Either way, ask what they're doing to fill their days.
Covid sick often means you only feel ok as long as you're laying down and not moving. Covid brain is a real issue so focusing can be hard. Things to listen to or watch are often the only way to fill your time. So check in. If they're netflixing their days away offer show suggestions or chat with them about what they watched. Offer to drop an audiobook by or get them one online and email them the download.
If their able to be functioning humans, they may be getting really bored. You can play online video games together, drop a book off for them to read, buy them a puzzle, get them crafting supplies. You want to help, so hopefully that means you know them at least a little. Think of what they're into and try to make it possible.
4. COMMUNICATE
This one is perhaps the most important and hardest to do. The daily text check ins are nice, but can be overwhelming. It's hard to share bad news via text too, so at least one phone call, or socially distanced face to face can be more important than you realize. It's also hard if people are only contacting you about covid.
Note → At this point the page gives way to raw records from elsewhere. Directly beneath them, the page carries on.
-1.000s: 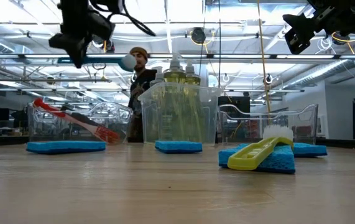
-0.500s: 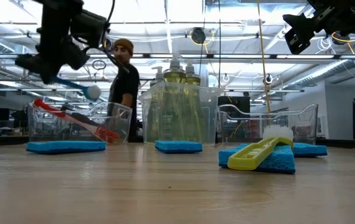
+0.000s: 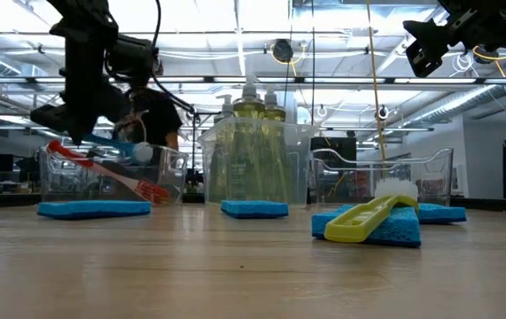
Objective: Pick & Place Kitchen Sink Supplies
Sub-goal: Put the blue cleaning brush into the left transparent bin, then put the green cleaning brush into the left transparent bin
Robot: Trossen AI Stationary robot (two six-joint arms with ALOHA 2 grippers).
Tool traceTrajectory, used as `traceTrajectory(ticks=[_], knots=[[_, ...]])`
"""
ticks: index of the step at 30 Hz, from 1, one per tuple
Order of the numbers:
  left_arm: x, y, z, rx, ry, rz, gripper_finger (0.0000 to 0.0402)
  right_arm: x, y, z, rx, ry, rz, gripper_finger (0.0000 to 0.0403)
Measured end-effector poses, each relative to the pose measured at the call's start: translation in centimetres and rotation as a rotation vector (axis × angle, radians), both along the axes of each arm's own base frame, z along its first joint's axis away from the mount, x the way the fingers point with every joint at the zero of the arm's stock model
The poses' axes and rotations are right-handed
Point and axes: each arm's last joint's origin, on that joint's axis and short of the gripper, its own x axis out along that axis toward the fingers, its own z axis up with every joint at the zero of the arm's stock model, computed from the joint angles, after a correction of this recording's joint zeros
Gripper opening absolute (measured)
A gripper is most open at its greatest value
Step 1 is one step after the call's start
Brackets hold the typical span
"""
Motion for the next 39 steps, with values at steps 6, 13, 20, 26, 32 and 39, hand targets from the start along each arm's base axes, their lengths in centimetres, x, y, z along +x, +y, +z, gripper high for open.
traceTrajectory(ticks=[6, 13, 20, 26, 32, 39], knots=[[0.3, 0.9, -0.2, -0.051, -0.060, -0.022, 0.0084, 0.0, 0.0, 0.0, 0.000, 0.000, 0.000, 0.0210], [0.9, 2.1, -1.7, -0.074, 0.018, -0.025, 0.0084, 0.0, 0.0, 0.0, 0.000, 0.000, 0.000, 0.0210], [1.1, 2.7, -2.5, -0.083, 0.035, 0.015, 0.0084, 0.0, 0.0, 0.0, 0.000, -0.001, 0.000, 0.0210], [1.0, 2.8, -2.6, -0.130, 0.005, 0.026, 0.0084, 0.0, 0.0, 0.0, 0.000, 0.000, 0.000, 0.0210], [1.0, 2.8, -2.6, -0.132, -0.006, 0.038, 0.0142, 0.0, 0.0, 0.0, 0.000, 0.000, 0.000, 0.0210], [1.0, 2.8, -2.6, -0.089, -0.009, 0.069, 0.0266, 0.0, 0.0, 0.0, 0.000, -0.001, 0.000, 0.0210]])
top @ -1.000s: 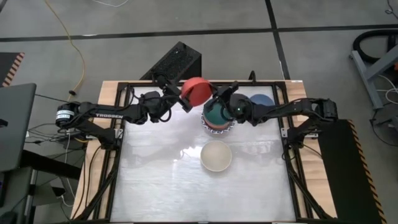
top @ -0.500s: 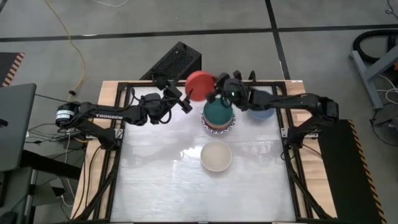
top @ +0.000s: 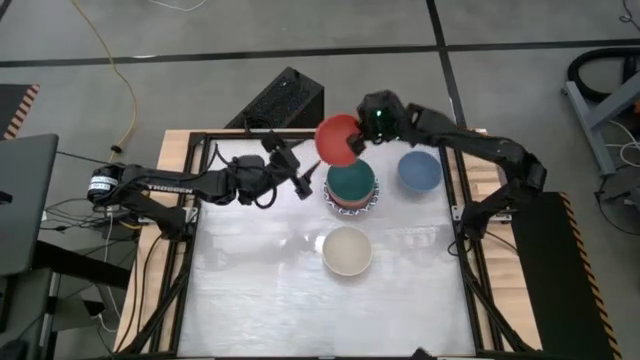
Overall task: Nest bowls inside each other by size order
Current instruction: Stack the orange bowl on top of the green bowl
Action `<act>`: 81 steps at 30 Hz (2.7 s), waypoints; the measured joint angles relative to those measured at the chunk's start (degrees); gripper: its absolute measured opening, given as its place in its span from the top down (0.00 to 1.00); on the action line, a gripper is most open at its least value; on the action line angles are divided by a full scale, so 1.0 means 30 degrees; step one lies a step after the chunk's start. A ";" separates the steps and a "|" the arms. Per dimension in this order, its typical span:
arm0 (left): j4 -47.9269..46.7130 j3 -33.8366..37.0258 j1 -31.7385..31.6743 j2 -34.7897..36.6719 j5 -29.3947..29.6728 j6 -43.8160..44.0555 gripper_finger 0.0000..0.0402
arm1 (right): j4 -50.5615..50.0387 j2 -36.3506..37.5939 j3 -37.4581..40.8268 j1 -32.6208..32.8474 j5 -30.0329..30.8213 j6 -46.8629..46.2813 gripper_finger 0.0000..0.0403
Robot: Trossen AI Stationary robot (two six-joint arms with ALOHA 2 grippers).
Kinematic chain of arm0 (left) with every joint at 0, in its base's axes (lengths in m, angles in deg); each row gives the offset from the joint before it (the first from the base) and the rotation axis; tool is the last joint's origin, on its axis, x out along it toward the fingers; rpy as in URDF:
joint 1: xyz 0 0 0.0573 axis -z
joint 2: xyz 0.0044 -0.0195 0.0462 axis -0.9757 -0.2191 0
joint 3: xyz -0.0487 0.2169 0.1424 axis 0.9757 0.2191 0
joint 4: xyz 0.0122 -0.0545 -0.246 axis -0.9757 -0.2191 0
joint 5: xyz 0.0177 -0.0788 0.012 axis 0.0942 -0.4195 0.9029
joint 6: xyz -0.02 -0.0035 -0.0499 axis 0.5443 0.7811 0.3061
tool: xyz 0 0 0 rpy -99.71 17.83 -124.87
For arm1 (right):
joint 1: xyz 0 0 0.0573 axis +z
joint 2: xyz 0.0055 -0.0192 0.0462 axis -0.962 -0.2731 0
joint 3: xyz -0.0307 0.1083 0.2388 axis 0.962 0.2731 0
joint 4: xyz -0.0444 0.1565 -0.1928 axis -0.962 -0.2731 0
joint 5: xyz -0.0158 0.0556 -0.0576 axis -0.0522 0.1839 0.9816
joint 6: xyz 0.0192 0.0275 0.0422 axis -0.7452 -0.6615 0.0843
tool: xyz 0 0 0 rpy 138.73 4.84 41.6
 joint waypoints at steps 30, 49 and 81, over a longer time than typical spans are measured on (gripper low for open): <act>0.0445 0.6562 0.3110 0.8236 -0.3957 0.5435 0.22 | -0.3037 -0.0223 0.2870 -0.2645 -1.0207 -0.0128 0.98; 0.1105 0.8279 0.3125 0.9463 -0.3596 0.6109 0.22 | -0.3808 -0.1622 0.2856 -0.1914 -0.8527 -0.1019 0.98; -0.0284 0.8266 0.3118 0.7995 -0.3625 0.6869 0.22 | -0.4919 -0.2943 0.0277 -0.1433 -0.8068 -0.0072 0.59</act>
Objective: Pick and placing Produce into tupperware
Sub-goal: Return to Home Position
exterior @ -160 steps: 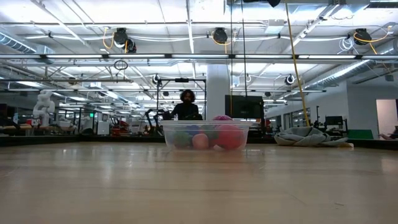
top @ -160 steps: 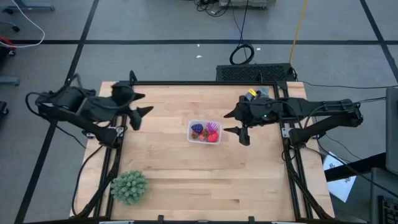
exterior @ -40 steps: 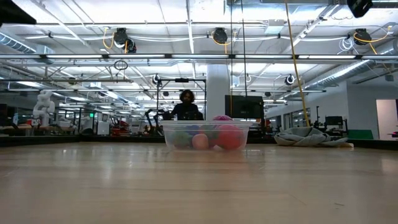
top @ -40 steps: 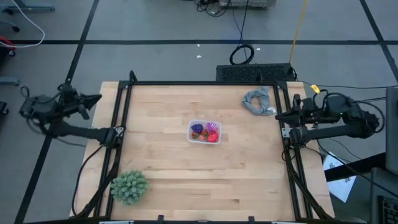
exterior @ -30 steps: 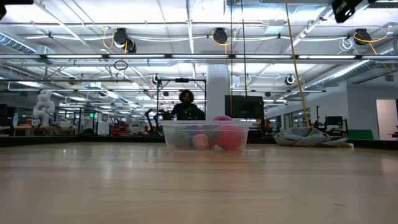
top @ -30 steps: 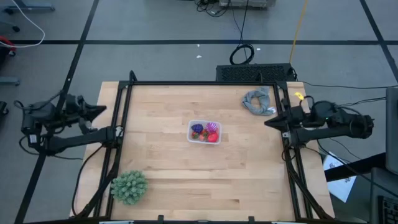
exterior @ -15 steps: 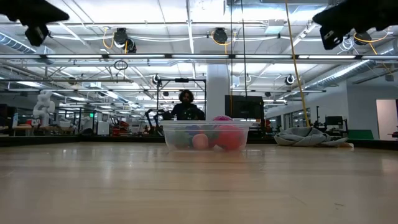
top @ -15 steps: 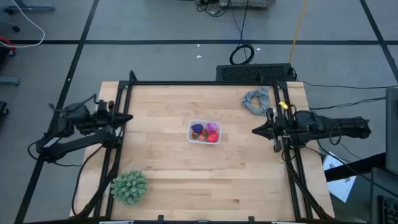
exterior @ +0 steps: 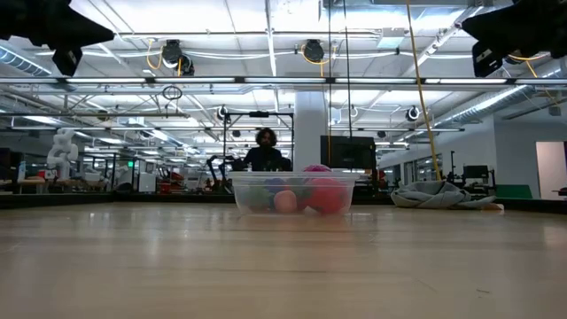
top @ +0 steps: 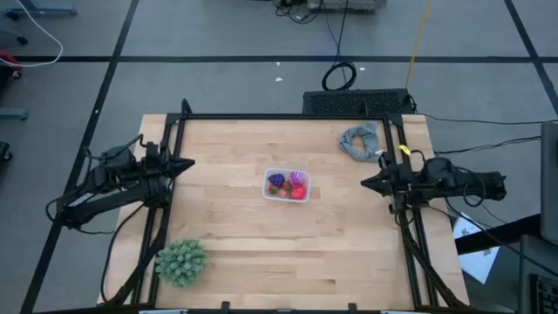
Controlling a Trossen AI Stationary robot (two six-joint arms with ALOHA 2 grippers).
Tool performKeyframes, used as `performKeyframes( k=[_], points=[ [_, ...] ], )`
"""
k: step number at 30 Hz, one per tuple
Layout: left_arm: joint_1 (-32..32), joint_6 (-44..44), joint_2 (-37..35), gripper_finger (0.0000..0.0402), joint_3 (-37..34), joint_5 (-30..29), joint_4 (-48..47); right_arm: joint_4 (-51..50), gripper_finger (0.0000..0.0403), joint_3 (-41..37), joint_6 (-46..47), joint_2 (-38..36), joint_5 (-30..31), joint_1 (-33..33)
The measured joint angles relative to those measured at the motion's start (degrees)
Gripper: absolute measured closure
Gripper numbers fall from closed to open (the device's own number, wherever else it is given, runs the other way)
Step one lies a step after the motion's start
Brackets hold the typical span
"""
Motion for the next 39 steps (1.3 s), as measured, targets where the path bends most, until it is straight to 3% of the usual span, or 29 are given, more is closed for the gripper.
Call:
performKeyframes(
  k=[9,16,23,26,33,39],
  points=[
    [-1.2,1.5,0.0,0.0399,-1.3,-0.2,2.2,-2.0,0.0394,-1.5,0.2,-1.6,0.0,0.0],
    [-3.8,4.1,0.0,0.0393,-9.1,1.0,10.7,1.3,0.0394,-4.9,-0.5,-2.1,0.2,0.0],
    [-7.7,5.0,0.0,0.0392,-16.3,7.8,19.0,3.9,0.0394,-10.5,1.1,-2.1,0.0,0.0],
    [-9.4,5.3,0.0,0.0392,-16.5,9.3,19.5,4.9,0.0394,-11.6,0.8,-2.1,-3.1,0.0],
    [-13.8,6.2,-0.1,0.0392,-19.6,9.7,21.5,6.5,0.0394,-13.2,-0.6,-2.2,-5.7,0.0],
    [-16.3,6.1,0.3,0.0392,-26.1,5.8,34.5,8.4,0.0394,-14.7,-2.8,-2.1,-5.7,0.0]
  ],
)
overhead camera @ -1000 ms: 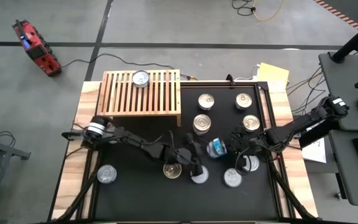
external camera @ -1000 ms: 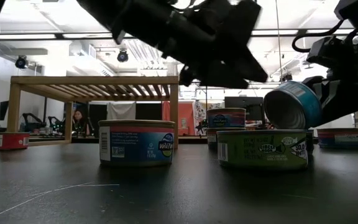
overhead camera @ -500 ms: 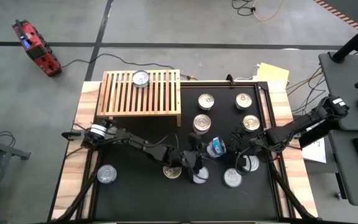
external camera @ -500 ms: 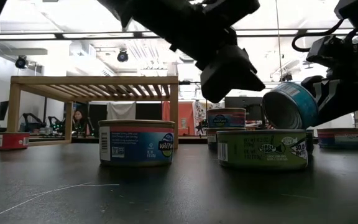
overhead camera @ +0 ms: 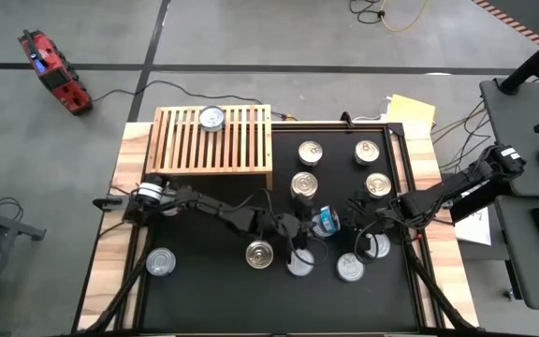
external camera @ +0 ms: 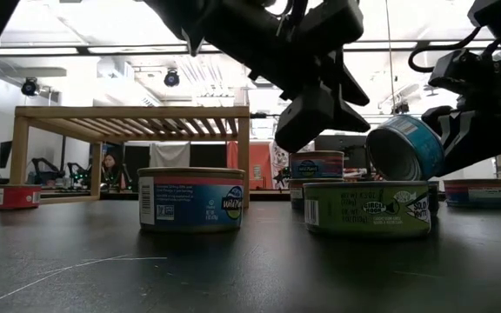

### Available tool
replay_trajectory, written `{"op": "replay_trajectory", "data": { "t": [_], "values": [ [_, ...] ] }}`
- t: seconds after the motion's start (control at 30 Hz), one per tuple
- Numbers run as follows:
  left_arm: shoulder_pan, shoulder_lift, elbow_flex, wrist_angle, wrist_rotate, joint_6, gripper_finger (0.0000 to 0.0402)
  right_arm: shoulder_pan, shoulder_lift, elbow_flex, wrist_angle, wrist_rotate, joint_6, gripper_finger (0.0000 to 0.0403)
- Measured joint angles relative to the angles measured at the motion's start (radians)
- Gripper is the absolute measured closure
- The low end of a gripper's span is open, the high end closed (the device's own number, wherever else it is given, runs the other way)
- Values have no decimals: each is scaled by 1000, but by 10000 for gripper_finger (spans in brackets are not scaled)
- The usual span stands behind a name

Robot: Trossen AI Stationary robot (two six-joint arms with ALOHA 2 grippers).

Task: Stack canned seafood by type on shelf
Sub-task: Put the yellow blue tuna can on the shelf

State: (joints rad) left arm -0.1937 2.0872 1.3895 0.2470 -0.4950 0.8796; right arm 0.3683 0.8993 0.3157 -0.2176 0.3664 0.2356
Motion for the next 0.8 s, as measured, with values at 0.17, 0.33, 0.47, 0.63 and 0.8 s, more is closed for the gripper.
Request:
{"op": "replay_trajectory", "data": {
  "t": [0.17,0.33,0.47,0.63,0.8],
  "values": [
    [13,0,7,4,37,1,198,0,0,0,16,0,0,369],
    [18,0,11,6,95,1,198,0,0,0,19,0,-1,369],
    [26,0,11,2,97,25,198,0,0,0,16,0,-1,369],
    [40,0,5,-20,91,12,198,0,0,0,16,0,-1,369],
    [36,-1,4,-46,77,-50,198,0,-18,13,-5,0,6,369]
  ]
}}
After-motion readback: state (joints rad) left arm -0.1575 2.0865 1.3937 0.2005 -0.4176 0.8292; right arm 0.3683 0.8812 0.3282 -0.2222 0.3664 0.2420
It's nice to still hear about your day or to have someone ask if there were any funny moments today or what was stressful. Anxiety and depression can run at all time highs when people are isolated and can be hard to share. If you know that someone struggles with these, be pushy with your check ins and make sure they have someone to talk to, a safe place to vent. It's also important for you to keep your anxiety and fears out of the conversations. I certainly get how scary it can be wondering if someone is going to be ok, but if you can't be calm and collected on your communications the quarantined people will feel like they can't talk to you. They already feel so much guilt and stress that they can't handle yours as well. It's hard, but if you can cry after you hang up or find someone else to share your fears and worries with, it will really help those quarantined people that are living in a state of anxiety and worry.
5. BE THERE
This one is tricky, because you often just can't. But, things can feel so unreal when you're quarantined. If someone is willing to come and talk through the screen door, fence, or across the yard, it can be great to help alleviate those feelings of isolation that come with, well...isolation. If you've recovered from Covid recently and are safe to be around people with active cases, even better. You can offer a hug, a walk, play a video game etc... and actually be with the quarantiner for a bit.
6. CELEBRATE
When is they're quarantine done? Don't just brush past it. Make them feel loved and missed. Let them know how great it is to have them back in the real world. A celebratory text, flowers, a balloon, a card, a for real, in person hug. These can all really help someone shed the negativity that comes with isolation and allow them to re-enter the real world as healthy as possible, mentally and physically. It's great to know that people care. It just is. We all want to be missed, at least a little.
My daughter says we should write a blog for how covid positives can help their community, so maybe that will be up next :) My family is currently on the middle of a quarantine where all 7 of us have tested positive, all with different symptoms, at different times. So obviously I've got some extra time to think about this all and respond to comments. Have covid or quarantine questions? Ask away!